Le traitement d'Ashley Smith non conforme selon Service correctionnel

Radio-Canada avec La Presse Canadienne
Ashley Smith Ashley Smith

Le commissaire du Service correctionnel du Canada, Don Head, a admis dans un mémo interne que le traitement d'Ashley Smith n'était pas conforme aux normes en insistant sur le fait que ce phénomène n'était pas généralisé au sein du système correctionnel.

« Je comprends que la couverture médiatique négative, surtout sur les vidéos d'Ashley Smith en détention sont troublantes pour les Canadiens, la famille d'Ashley Smith, et beaucoup d'entre vous », écrit Don Head dans un mémo daté du 8 novembre.

« Ces images ne montrent pas le genre de système correctionnel auquel les Canadiens peuvent s'attendre. Elles ne sont pas non plus représentatives du travail qui se fait tous les jours dans nos établissements », ajoute-t-il.

L'enquête du coroner dans la mort d'Ashley Smith commencera lundi. Cinq ans après que la jeune femme de 19 ans, fragile psychologiquement, se soit étouffée dans sa cellule à la prison Grand Valley de Kitchener.

Vidéos « troublantes »

Les vidéos en question ont été rendues publiques le 31 octobre 2012 après une bataille juridique féroce pendant laquelle les services correctionnels ont tenté en vain de les garder secrètes.

Les images ont suscité l'indignation du public sur la façon dont la Néo-Brunswickoise a été traitée. Le premier ministre Stephen Harper avait même réprimandé les autorités carcérales.

Une première ébauche du mémo, obtenu par les néo-démocrates fédéraux en vertu de la loi sur l'accès à l'information, montre que Don Head voulait nier ce que les médias disaient en affirmant que Service correctionnel Canada « tentait de cacher la vérité ».

Au lieu de cela, il dit que les autorités carcérales voulaient que les vidéos « troublantes » soient diffusées pendant l'enquête pour en préserver l'intégrité.

« Comme nous le savons tous, les vidéos ne montrent les efforts innombrables faits par le personnel pour intervenir efficacement et réagir aux incidents d'automutilations », est-il écrit dans le brouillon du mémo. Des mots qui ont été supprimés de la version finale.

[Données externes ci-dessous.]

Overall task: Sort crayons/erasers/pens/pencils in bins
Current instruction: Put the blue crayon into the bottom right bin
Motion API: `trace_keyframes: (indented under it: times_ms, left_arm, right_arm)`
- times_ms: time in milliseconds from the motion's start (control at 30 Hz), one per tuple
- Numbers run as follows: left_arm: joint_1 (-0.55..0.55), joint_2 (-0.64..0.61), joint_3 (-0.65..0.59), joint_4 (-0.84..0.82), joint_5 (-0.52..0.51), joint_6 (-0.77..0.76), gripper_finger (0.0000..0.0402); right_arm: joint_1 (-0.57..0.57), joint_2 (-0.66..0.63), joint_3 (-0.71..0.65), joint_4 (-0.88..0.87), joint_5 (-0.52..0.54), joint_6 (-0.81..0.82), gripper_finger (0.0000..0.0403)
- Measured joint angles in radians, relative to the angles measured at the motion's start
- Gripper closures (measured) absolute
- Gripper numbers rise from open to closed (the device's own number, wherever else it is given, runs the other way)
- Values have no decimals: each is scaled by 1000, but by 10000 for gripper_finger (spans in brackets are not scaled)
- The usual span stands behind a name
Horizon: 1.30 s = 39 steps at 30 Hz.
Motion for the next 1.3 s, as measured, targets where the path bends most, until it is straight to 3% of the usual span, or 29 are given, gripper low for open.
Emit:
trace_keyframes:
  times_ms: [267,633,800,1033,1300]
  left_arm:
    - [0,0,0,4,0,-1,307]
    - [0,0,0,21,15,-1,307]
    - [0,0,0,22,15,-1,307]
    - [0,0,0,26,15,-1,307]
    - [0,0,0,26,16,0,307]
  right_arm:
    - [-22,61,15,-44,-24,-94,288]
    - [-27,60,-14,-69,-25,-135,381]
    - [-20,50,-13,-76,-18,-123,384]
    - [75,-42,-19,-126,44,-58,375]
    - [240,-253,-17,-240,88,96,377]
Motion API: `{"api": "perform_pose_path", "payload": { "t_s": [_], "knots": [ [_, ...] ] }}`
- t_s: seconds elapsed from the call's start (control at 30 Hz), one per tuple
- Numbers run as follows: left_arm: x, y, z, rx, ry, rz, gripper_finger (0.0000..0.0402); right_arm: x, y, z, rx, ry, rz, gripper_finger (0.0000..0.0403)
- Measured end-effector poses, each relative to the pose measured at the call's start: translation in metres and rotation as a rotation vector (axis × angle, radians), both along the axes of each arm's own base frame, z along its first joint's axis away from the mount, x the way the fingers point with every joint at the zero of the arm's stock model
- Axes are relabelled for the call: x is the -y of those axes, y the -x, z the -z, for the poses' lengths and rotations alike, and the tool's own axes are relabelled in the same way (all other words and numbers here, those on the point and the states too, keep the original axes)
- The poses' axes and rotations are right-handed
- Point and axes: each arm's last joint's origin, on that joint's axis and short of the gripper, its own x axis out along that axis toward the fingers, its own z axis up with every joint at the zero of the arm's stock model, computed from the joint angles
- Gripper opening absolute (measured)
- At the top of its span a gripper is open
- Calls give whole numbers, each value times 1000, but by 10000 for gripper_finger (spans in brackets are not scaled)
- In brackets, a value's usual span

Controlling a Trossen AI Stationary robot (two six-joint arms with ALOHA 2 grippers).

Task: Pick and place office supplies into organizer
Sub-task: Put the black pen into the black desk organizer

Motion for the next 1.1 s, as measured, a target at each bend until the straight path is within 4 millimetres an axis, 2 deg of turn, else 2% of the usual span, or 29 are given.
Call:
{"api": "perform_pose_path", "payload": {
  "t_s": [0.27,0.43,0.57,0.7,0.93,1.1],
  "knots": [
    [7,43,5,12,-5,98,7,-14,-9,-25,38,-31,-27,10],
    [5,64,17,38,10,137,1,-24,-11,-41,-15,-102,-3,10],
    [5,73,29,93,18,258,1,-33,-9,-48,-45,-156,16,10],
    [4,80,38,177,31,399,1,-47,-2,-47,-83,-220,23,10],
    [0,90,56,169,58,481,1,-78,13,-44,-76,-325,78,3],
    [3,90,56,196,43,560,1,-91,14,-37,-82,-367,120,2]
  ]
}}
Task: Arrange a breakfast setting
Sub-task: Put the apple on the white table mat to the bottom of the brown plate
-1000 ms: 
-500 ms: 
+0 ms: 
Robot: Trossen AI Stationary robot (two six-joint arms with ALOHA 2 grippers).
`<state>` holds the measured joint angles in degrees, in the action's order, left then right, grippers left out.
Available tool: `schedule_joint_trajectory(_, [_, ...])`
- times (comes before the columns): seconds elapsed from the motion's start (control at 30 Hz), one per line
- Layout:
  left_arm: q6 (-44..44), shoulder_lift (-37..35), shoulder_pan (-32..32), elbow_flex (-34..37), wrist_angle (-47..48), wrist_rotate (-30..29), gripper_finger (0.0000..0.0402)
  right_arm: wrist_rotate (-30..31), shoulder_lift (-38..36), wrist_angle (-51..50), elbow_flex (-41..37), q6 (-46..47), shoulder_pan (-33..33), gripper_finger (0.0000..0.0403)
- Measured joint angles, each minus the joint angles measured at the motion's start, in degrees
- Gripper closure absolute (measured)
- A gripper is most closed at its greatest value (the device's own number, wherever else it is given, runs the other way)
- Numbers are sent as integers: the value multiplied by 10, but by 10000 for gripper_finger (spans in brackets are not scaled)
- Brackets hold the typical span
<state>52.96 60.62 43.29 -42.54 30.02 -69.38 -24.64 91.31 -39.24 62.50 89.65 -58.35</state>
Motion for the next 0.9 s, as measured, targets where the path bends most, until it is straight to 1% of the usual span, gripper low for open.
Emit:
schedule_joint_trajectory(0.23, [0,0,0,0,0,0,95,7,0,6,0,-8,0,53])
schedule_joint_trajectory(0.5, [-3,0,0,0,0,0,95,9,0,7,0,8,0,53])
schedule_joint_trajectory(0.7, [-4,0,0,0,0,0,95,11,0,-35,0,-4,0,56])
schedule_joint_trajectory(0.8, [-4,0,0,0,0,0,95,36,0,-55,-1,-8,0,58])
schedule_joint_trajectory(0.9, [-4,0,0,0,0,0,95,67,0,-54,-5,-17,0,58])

D'autres documents ont aussi mis à jour la détermination du gouvernement à contrôler le flux d'information. Le fédéral a notamment donné des instructions strictes aux porte-parole afin qu'ils s'en tiennent aux messages approuvés.

Mesures disciplinaires

Les documents parlent aussi du fait que des mesures disciplinaires non spécifiées ont été prises en lien avec le traitement d'Ashley Smith « pour tenir responsable les individus impliqués ».

Les communications approuvées montrent aussi clairement que Service correctionnel, ainsi que des défenseurs des détenus et des syndicats de gardiens de prison, croient que les personnes atteintes de maladie mentale doivent être admises dans les établissements de soins plutôt que dans les prisons.

Le coroner, Dr John Carlisle, a d'ailleurs affirmé que c'est l'une des pistes qu'il souhaite voir abordée pendant l'enquête qui doit durer six mois. Celle-ci sera diffusée en direct sur le site Internet du ministère provincial de la Sécurité communautaire et des Services correctionnels de l'Ontario.